Elizabeth held out the scabbard, and with a scream ran at Shou Yuing, but with a single slice she fell to the ground, still. But there was no blood, no wound, and on the ground Elizabeth’s chest rose and fell with unbelievable calm. Shou Yuing looked back up at the army, walking back. They ran at her, but just a nick from the blade turned the ghosts into… nothingness, and left the humans unhurt.
Not a single shot was fired. Shou Yuing cut gently through the final person, then turned to the army, dropping the sword, which vanished upon leaving her hand.
“It’s over,” she said, and then collapsed into Ace’s arms, but she was just as alive as all the other people lying on the ground around them.
They started triaging, but apart from the few injuries their blanks had given, the people were entirely unhurt, just asleep, and even a few were starting to wake, blearily, from that.
Shou Yuing woke too, frowning at Torchwood.
“How did you do that?” asked Jack in disbelief.

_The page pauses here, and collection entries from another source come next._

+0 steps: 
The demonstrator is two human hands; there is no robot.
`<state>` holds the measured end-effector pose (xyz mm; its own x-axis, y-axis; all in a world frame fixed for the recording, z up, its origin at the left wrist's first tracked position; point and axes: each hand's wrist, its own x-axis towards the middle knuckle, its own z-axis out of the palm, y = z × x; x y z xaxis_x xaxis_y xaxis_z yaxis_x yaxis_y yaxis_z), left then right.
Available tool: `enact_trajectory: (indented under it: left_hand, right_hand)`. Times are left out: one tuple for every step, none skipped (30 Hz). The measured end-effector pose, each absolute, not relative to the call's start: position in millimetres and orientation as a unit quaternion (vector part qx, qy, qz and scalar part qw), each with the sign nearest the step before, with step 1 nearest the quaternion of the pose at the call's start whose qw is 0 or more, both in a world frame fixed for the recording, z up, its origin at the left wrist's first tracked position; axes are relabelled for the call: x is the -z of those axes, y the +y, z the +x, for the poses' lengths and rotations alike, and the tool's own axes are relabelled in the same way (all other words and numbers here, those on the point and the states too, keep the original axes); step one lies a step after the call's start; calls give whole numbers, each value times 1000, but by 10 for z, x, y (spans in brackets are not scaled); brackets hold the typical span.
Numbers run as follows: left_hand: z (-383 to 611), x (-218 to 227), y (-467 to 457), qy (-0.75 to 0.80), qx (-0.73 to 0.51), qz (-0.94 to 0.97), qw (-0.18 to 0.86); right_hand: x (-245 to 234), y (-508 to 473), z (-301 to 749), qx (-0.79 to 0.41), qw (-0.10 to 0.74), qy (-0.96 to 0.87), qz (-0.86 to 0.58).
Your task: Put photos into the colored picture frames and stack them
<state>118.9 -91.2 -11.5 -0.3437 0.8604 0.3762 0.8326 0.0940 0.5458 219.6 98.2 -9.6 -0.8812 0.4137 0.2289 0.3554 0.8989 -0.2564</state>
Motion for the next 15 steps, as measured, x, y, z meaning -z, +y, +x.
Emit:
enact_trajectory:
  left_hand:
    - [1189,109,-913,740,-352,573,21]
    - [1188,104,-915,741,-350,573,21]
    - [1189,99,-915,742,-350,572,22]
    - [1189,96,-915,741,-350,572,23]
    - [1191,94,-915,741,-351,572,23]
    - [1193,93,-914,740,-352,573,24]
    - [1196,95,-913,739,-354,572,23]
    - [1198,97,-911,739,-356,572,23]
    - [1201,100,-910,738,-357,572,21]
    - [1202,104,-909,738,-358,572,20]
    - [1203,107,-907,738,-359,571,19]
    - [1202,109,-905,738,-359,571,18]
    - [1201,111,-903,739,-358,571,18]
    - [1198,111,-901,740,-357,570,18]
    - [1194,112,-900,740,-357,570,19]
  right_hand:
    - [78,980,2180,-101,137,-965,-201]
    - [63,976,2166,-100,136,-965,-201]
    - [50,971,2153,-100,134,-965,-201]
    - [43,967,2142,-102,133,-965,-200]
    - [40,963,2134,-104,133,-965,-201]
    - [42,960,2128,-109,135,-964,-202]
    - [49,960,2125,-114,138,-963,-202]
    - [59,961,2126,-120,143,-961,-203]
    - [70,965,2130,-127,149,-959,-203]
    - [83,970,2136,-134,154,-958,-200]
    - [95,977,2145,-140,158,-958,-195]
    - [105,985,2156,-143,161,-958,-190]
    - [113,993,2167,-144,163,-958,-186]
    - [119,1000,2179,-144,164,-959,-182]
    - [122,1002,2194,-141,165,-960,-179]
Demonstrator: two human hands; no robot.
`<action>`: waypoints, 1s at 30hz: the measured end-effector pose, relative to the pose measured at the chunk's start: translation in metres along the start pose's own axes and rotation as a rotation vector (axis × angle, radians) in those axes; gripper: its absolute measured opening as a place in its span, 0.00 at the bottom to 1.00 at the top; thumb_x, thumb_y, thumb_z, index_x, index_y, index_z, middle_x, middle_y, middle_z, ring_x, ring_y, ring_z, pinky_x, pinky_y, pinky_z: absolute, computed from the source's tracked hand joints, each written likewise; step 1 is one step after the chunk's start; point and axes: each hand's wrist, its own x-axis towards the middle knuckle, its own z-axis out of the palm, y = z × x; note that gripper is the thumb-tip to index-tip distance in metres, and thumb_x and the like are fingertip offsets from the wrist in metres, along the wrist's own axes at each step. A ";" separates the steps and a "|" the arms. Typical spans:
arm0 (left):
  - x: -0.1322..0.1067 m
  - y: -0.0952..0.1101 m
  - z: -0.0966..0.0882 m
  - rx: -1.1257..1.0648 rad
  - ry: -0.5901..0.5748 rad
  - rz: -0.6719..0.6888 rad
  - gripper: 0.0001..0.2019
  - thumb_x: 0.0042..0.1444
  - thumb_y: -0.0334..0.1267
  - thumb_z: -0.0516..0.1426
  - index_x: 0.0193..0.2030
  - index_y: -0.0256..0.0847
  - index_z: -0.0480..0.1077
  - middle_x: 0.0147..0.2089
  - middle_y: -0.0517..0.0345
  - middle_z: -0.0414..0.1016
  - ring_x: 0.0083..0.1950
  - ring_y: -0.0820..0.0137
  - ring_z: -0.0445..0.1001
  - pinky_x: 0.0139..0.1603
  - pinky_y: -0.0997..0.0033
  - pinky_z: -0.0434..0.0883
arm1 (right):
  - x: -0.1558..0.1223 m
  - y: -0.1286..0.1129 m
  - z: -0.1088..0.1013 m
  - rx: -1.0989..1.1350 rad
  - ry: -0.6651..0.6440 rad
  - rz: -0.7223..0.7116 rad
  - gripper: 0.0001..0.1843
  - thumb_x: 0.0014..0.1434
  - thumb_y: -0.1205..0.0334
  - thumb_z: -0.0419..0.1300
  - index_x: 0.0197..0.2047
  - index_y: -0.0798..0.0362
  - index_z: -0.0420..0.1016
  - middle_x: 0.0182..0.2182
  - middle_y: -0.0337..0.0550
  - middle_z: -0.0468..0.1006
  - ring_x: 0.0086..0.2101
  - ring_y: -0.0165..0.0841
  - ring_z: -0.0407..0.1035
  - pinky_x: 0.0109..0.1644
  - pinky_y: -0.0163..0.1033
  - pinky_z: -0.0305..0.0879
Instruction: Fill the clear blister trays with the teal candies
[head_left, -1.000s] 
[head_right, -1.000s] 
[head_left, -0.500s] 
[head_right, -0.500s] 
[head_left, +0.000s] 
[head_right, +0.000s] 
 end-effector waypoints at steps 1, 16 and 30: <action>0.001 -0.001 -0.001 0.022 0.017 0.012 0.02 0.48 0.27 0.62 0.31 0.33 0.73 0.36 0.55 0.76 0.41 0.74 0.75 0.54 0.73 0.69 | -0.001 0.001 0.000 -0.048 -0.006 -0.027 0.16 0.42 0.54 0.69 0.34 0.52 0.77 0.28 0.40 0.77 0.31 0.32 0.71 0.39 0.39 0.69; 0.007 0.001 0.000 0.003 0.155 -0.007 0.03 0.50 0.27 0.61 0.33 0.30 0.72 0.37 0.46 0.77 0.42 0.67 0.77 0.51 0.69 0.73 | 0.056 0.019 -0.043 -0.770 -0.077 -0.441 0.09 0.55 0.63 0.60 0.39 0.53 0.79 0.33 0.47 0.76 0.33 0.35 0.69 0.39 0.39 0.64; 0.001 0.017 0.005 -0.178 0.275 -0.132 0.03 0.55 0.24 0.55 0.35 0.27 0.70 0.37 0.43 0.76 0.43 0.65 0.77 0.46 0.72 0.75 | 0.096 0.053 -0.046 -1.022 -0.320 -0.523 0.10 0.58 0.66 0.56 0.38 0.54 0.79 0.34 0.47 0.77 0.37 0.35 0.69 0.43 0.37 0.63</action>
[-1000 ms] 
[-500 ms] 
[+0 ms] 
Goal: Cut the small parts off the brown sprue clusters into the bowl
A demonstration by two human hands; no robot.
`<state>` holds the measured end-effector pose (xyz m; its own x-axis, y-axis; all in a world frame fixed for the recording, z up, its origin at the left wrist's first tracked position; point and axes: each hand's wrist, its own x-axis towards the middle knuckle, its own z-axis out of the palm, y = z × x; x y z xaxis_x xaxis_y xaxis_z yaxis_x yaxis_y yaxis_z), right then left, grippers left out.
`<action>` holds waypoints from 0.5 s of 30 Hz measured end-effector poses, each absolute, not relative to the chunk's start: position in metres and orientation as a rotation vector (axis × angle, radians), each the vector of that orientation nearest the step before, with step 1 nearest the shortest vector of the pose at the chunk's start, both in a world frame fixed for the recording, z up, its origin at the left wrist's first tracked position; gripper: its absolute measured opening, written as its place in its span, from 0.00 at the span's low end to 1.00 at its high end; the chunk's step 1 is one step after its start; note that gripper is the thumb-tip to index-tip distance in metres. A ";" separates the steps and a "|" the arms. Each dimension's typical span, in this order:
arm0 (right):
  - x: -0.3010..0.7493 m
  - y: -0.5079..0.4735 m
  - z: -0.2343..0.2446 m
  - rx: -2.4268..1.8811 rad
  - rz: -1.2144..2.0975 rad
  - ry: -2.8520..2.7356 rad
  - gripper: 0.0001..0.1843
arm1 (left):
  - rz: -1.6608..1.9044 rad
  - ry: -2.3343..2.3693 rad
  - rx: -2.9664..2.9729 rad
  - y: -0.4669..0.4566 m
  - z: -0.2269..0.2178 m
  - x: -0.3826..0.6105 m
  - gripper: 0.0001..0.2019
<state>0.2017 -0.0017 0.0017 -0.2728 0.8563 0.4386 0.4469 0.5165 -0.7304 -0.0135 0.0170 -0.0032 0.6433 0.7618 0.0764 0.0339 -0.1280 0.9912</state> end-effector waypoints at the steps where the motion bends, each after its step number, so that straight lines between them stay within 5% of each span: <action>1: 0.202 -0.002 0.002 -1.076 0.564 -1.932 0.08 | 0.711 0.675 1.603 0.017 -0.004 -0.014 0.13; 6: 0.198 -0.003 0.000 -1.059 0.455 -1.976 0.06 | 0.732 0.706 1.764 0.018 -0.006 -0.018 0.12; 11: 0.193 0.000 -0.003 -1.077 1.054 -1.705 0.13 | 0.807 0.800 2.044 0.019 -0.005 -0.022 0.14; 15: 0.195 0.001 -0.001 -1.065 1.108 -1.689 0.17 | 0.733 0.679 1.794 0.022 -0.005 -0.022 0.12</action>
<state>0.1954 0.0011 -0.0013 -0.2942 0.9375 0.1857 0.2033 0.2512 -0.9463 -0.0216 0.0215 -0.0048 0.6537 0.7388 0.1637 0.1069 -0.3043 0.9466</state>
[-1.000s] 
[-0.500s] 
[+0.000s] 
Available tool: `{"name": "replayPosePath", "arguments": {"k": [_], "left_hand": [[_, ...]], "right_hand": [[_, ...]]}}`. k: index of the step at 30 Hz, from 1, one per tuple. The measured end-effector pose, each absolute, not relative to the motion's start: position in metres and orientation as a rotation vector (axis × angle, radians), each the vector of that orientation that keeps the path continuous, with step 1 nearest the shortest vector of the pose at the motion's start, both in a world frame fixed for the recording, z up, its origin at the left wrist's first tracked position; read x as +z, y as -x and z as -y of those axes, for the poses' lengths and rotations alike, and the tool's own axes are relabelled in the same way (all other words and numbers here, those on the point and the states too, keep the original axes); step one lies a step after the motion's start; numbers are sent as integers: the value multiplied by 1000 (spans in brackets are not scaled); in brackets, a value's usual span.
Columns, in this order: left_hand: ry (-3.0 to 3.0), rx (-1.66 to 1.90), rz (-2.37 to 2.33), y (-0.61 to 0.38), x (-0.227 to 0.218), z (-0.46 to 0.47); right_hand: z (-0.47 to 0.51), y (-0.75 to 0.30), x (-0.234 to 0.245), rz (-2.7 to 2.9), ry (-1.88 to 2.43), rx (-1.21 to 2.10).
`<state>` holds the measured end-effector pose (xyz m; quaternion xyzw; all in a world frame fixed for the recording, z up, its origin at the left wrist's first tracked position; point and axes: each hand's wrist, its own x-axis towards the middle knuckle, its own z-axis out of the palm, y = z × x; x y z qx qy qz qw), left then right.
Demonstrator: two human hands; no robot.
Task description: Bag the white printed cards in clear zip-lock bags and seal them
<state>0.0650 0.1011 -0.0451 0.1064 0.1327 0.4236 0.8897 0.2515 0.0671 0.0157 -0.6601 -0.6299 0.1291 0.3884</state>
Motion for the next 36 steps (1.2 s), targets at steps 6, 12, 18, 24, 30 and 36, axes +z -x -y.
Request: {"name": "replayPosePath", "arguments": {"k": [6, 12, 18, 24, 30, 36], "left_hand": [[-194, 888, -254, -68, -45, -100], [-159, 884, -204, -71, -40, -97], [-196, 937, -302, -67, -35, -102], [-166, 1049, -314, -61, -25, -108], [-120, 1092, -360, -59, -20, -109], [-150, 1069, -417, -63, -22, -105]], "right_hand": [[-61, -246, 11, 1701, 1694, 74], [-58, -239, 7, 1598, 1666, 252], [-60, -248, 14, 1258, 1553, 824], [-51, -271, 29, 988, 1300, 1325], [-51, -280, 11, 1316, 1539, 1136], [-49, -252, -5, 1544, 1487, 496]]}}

“The sword,” said Shou Yuing. “Ace left it in the lake. I only thought of it that when they were about to evacuate me, and I just... knew, somehow, when I thought of it, that it could help. I went through the tunnel to get it, then once I had hold of it I didn't even need to breathe, and I could just rise up through the water like I was flying.”
The Lady of the Lake.
But more pressing matters were on Ace's mind. “The tunnel,” she murmured. Then, “I think we had better get rid of the ship.”
“I’ll come with you,” said Shou Yuing, and this time, nobody tried to stop her.
They rigged it to the brim with Nitro-9, then set it off from land.
“A warrior’s burial,” mused Jack.
By the time everyone was waking up, it seemed the memories were coming back to them. Ace and Jack pulled and Shou Yuing aside when it became clear they would remember, in enough time.
“Look,” said Jack, “I think you deserve this choice. We can make you forget everything that happened here, or you can remember, and live the rest of your life not telling anyone what happened here.
“Or,” said Ace, “you could join us. Torchwood Three.”
“Stopping aliens?”
“Keeping people safe. From all sorts of things the average person doesn’t know exist.”
“And shouldn’t, not yet,” added Jack pointedly.
“It can be dangerous, though,” said Ace. She thought, for a moment, about Suzie; how in the same day they had gained Gwen and lost her. “It’s the sort of life you can’t back out of.”
Shou Yuing studied her intensely. “What do you think?”
Ace flushed a little. “I’m biased.”
Shou Yuing considered it for a few moments more. “If you want me, then I’m in.”
It took a few hours - and plenty of Retcon - before they left, Bambera promising to clear up any aftermath that remained, but after that, Shou Yuing joined them in the Rover, sitting with Ace and Tosh, next to the window. With the three of them in the back it was rather cramped, so she and Ace were pressed tightly against each other, but neither seemed to mind.